How to Get Paddling In the Winter when you’d rather not
In an ideal world, NYC would be a tropical place. And less crowded and less noisy, cleaner, etc. Not the point. It’s winter and it snows and it stays below freezing for weeks sometimes. What to do when you absolutely need your water time but the environment seems to want to kill you? As soon as October comes around, you plan to paddle from NYC to Miami hoping you’ll be chasing down the warmer weather!
I confess, that was the idea behind a south bound trip: To escape the winter. That’s how much I don’t like freezing temps. I rather paddle 1500 miles than stay up here and endure this. Little did we know we would brave 28F degrees in NJ, frost in N and S Carolina that made sleeping impossible for me, a 40F weather system that weirdly went through north GA and landlocked us for nearly a week in Tybee, and snow, yes, snow in Florida! More than chasing down the warmer weather, we dragged the winter with us down the coast. It was our fault, guys. Sorry!

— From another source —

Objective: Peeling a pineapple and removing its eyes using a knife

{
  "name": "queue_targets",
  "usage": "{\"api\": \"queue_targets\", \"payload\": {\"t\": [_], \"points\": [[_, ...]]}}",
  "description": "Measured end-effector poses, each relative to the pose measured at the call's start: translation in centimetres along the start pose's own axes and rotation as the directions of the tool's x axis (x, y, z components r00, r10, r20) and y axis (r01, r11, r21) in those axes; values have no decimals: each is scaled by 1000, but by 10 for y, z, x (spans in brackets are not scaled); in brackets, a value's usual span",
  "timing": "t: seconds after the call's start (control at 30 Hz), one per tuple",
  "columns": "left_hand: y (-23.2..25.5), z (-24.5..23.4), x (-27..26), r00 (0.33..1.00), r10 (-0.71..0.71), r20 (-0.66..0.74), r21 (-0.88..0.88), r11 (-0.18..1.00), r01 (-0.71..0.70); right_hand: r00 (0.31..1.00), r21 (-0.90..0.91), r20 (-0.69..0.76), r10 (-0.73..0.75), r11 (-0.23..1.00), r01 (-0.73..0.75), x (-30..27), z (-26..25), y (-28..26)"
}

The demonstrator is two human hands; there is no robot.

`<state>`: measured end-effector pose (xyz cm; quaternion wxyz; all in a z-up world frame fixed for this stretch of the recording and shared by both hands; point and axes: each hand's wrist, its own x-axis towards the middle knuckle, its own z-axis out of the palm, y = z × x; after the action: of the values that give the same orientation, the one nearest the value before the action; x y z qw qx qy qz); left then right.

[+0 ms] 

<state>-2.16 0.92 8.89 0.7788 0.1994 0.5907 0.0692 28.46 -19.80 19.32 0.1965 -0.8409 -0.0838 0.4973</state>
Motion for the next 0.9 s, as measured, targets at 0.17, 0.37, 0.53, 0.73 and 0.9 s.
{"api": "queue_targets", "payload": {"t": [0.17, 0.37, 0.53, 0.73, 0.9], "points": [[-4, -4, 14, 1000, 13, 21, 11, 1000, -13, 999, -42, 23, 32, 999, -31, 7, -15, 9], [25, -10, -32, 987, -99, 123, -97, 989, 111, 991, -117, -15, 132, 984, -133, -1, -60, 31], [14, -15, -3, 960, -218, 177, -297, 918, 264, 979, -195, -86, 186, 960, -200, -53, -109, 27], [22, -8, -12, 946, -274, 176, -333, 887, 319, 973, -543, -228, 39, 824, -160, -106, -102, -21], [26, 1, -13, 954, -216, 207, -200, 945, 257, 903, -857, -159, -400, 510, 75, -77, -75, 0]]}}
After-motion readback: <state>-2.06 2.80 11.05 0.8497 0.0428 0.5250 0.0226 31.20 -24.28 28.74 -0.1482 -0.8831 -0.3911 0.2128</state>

While I do not enjoy winter at all, probably for the lack of exposure to it during my 31 years on this planet, when it comes to getting on the water, I convince myself it’s great, beautiful, badass, simple and easy to paddle in 20F weather. I take photos of empty waterways when they are super busy in the summer, snowy docks, the gear I get into to make this bearable and oh those freezing smiles on our faces when we are out there. Why do we go if we really don’t want to? Well, because we need to.
Necessity drives us to great extremes. Before getting hooked on a water sport, did you ever think you’d be on/in the water in the snow? Of course not, you were not crazy. But now that you are (hooked on water sports AND crazy), you’re researching the best winter gear, you’re glued to your weather apps and plan your weekend around your water time. Still, some serious motivation might be required to get you to waters edge. Here are a few things that get me out of the house and into my drysuit:
Find a paddling group, befriend the weirdo that you’ve seen paddling out there when nobody else is out, join a paddling club. If your partner does not paddle, make them give you ride or wait for you with a warm thermos. Make it a social thing. When you have others expecting you to show up, it commits you to it. We have 2 text message groups, a facebook page and email chains and we check in with each other every day to see who is going out at what time. Social media is a big driver, too. Did you guys see the Polar Paddle posts last weekend? So awesome. If my aunt’s tiny car could’ve driven in that snow storm I would’ve been there. A 4wheel drive has been added to the list! But without even having to travel, social media connects us to the world. Most notoriously, groups like The 100 Paddle Challenge, where paddlers from all over keep track of their water time and enthusiastically support each other and encourage each other to get out there, and it works! Sometimes we only go out because we have to post those 3.7 miles we braved to the boat basin and back. It. Works. Join in!
Drysuits and proper layering make any harmful weather feel warm and cozy inside. Since you tend to sweat a bit inside the drysuit, under layer that wick moisture away from the skin are the way to go, an insulated layer when temps are really low is necessary. You don’t want to be wet. You lose your body heat to water 5 times faster than to air. Staying dry is key. For the hands and feet, I prefer diving boots or fleece lined neoprene. Land boots can be a hazard if you fall off. They can get really heavy, really fast and if you’re not used to the shock of cold water, it might make your re-entry or remounting a dangerous situation. Gloves have to be waterproof and breathable. I usually start of paddling with them and if my hands get warm, I’ll take them off. When I’m on the surfski I wear pogies, sometimes without gloves. Hats! Keep your body heat in your body. Find a good hat that won’t let it escape. Ask what works for others, figuring out what works for you may take some trial and error. And remember the essentials: Leash, PFD, phone and tell someone where you’ll be and at what time you’ll be back and always check in. Always.
May be a race you want to do in the middle of the winter in BVI or Puerto Rico, a paddling trip, early spring event or just keeping up a good paddling habit so when spring comes around you’re ready to go 5th gear. We all paddle less when it’s cold. It’s ok. This doesn’t have to be a mission against all odds, find a rhythm that’s healthy and keeps you active. Mix it up with other activities. I hear snowboarding and skiing are great during these seasons. Staying active is key. When that warmest day of the week comes around, you’re ready to hit the waters with determination and energy and how it good it feels will fuel your patience for the next good weather window and energize your other workouts.
No matter how bad winter gets, the planet keeps spinning and spring is closer every day. Paddle with joy, y’all!